Determine how many lines in the material below contain the string "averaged", then state only that count.

** Given data follows **

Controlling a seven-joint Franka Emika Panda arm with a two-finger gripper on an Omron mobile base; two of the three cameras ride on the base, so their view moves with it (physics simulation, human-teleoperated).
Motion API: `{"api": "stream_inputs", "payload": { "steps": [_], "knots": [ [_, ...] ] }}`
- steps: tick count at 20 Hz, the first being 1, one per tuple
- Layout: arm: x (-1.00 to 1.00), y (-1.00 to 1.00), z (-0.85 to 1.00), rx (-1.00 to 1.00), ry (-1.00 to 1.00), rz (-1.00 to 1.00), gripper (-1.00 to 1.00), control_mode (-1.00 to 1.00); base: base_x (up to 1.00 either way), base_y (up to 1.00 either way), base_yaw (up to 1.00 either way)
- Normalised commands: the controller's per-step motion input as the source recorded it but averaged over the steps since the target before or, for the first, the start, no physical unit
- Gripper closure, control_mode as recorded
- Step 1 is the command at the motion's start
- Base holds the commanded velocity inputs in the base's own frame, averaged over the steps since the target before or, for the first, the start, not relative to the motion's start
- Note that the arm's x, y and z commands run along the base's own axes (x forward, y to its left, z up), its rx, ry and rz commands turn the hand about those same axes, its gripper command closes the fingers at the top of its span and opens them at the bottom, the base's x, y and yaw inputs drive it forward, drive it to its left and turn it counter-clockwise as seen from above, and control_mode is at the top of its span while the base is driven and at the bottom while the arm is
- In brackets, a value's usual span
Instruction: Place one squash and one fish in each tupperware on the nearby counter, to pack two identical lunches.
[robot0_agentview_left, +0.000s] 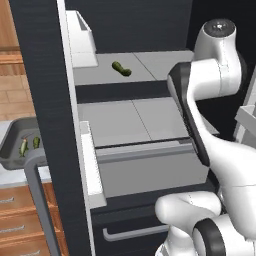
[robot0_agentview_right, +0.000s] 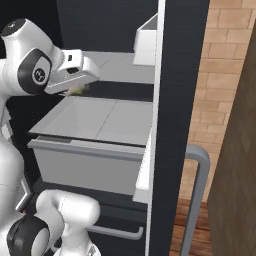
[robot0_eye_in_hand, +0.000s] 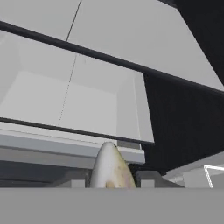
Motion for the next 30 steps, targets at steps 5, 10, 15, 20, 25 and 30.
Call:
{"api": "stream_inputs", "payload": {
  "steps": [5,10,15,20,25,30],
  "knots": [
    [0.00,0.00,0.00,0.00,0.00,0.00,1.00,1.00,-0.71,0.02,0.01],
    [0.00,0.00,0.00,0.00,0.00,0.00,1.00,1.00,-1.00,-0.27,0.00],
    [0.00,0.00,0.00,0.00,0.00,0.00,1.00,1.00,-1.00,-0.21,0.00],
    [0.00,0.00,0.00,0.00,0.00,0.00,1.00,1.00,-1.00,-0.02,0.00],
    [0.00,0.00,0.00,0.00,0.00,0.00,1.00,1.00,-0.93,0.10,0.00],
    [0.00,0.00,0.00,0.00,0.00,0.00,1.00,1.00,-0.35,0.78,-0.07]
  ]
}}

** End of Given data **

* **Result**: 2